Credit: NASA

Seeker Vision

Credit: NASA

Seeker Vision

Seeker Vision

I led a team of student researchers and engineers in the Texas Spacecraft Laboratory on the Seeker Vision project—an effort to give NASA’s Seeker spacecraft the ability to detect, identify, and localize another spacecraft (Cygnus) in orbit using nothing but a low-cost camera and CPU. We adapted deep neural networks to the space environment and integrated our machine learning models with flight software, giving the spacecraft new autonomous capabilities.

Tracking Cygnus against deep space (easier)

Tracking Cygnus against a noisy Earth backdrop (more difficult)

Mission Summary & Seeker Vision Overview

Seeker was a NASA Johnson Space Center (JSC) program that aimed to demonstrate the core capabilities required for safe external robotic free-flyer inspection of crewed space vehicles. External inspection of crewed space vehicles is a crucial next-step in manned space exploration.

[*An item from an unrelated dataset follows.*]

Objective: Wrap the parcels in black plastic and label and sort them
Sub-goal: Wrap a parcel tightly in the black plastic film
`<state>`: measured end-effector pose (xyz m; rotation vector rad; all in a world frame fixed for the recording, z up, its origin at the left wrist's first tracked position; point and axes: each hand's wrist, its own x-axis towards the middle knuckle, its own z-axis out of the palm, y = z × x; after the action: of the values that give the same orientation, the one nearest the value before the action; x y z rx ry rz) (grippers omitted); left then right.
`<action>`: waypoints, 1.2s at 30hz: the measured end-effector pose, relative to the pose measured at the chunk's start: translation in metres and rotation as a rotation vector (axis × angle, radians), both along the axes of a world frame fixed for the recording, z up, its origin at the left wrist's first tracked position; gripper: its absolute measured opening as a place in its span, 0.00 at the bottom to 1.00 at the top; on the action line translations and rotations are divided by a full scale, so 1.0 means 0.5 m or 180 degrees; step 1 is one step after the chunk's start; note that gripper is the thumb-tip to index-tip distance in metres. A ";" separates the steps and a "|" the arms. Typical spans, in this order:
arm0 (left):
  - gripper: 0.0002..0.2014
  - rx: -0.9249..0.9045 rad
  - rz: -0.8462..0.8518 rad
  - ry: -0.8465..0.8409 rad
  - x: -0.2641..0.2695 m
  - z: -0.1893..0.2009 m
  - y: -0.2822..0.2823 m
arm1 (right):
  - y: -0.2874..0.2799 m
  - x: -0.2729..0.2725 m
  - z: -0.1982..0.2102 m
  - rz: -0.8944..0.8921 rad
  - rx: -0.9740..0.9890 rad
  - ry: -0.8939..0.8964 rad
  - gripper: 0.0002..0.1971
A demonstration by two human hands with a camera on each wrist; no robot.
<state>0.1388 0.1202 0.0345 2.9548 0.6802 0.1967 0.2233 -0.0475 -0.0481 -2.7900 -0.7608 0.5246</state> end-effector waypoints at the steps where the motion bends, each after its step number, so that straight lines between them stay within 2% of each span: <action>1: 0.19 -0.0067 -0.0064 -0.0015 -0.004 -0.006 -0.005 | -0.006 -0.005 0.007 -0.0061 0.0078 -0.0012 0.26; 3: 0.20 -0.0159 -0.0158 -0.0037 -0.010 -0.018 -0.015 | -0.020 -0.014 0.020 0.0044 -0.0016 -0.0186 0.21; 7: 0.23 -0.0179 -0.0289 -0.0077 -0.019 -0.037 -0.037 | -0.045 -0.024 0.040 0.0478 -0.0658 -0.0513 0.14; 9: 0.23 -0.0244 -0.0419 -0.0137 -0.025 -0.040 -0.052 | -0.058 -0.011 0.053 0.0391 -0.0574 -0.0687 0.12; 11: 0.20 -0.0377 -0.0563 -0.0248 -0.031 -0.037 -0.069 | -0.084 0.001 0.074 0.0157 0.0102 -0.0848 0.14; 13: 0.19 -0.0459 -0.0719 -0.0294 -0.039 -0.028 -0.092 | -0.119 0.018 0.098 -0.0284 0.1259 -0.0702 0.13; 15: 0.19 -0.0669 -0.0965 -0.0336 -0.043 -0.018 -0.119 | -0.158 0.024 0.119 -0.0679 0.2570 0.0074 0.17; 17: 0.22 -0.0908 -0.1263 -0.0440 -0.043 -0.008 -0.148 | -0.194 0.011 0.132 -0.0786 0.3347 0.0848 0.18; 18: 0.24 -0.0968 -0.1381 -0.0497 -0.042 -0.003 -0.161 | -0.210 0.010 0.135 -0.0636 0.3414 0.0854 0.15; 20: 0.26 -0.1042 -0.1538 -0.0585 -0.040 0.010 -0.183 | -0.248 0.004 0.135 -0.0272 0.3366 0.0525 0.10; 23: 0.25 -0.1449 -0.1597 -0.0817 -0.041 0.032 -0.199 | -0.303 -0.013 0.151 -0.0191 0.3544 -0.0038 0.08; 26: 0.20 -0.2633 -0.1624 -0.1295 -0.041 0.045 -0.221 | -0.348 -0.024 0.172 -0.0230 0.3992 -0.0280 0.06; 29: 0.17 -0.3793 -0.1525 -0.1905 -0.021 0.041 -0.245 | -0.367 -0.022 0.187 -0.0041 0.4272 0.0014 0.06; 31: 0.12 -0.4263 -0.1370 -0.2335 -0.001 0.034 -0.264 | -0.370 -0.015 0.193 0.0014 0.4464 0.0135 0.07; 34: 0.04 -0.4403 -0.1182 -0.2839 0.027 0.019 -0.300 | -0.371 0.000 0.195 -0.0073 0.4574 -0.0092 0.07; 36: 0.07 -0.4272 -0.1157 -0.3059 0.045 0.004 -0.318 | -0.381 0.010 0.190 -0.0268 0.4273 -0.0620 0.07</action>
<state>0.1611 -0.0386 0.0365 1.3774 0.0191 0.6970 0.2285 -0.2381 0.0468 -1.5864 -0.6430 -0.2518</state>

Seeker (left) & its ‘translator’ Kenobi (right). Credit: NASA

The Texas Spacecraft Laboratory (TSL), with UT Aerospace Engineering and Engineering Mechanics professor Dr. Maruthi Akella serving as Principal Investigator, was funded to develop a vision system for the Seeker-1 technology demonstration mission that launched in April 2019. Seeker-1 was a 3U CubeSat deployed from an Orbital ATK Enhanced Cygnus ISS resupply spacecraft following the completion of its resupply mission. The Seeker-1 CubeSat performed a 60-minute mission consisting of proximity operations around the Cygnus spacecraft. The TSL-developed vision system was isolated from all other sensors onboard the spacecraft, using only a commercially available camera and state-of-the-art computer vision algorithms to detect the Cygnus spacecraft (or its lack thereof) and compute its relative bearing in a variety of lighting conditions, orientations, and background environments. The measurements taken by the intelligent camera system were then used in real-time in the guidance, navigation, and control of the Seeker-1 CubeSat.

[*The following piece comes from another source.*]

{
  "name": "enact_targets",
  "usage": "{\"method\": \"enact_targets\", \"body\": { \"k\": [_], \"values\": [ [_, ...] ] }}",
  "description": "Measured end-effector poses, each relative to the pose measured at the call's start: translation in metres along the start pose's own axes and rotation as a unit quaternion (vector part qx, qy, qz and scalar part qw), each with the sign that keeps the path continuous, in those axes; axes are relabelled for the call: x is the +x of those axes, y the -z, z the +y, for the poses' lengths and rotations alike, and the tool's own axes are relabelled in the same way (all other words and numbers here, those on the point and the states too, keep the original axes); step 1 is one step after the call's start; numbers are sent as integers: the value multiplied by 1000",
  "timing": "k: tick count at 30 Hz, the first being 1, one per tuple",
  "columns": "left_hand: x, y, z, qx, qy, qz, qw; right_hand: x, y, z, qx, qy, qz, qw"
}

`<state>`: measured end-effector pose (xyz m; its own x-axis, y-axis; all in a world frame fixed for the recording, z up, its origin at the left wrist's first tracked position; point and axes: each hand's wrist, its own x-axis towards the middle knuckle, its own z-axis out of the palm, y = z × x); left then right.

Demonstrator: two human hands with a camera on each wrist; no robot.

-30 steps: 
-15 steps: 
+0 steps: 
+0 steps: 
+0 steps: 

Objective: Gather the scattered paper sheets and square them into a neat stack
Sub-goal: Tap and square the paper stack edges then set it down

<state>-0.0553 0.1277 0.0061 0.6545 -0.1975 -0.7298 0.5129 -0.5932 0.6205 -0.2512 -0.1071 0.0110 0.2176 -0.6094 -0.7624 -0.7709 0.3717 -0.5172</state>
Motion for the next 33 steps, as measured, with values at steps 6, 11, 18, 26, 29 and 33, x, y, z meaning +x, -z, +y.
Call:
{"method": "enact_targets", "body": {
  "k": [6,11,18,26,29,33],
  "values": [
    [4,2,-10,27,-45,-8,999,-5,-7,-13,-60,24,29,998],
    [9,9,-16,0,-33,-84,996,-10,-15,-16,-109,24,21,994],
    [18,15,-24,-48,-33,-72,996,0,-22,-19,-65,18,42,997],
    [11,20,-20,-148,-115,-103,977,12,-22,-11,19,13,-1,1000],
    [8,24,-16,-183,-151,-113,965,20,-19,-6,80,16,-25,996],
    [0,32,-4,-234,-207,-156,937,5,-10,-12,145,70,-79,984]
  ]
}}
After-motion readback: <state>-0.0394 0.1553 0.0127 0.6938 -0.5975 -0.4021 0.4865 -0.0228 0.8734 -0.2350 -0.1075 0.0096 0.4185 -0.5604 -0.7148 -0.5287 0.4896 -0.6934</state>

Vision System Development Highlights

Computer Vision Software Overview

NASA asked us to deliver a computer vision system capable of detecting Cygnus and producing relative azimuth & elevation estimates at 1 Hz. With only a weak computer (and no GPU), this was no trivial task.

And, the space environment presents many difficulties with respect to computer vision:

  • Clouds and Earth generate complex noise patterns
  • Lighting is inconsistent and can easily blind the camera or illuminate only half an object
  • Low computing power and time constraints can eliminate many solutions viable for Earth-based systems

Additionally, our target spacecraft, Cygnus, was considered “non-cooperative,” meaning that has no visual markers or reflectors that make computer vision easier, and does not actively communicate its position during the mission. Interaction with non-cooperative targets in space is difficult but highly desirable.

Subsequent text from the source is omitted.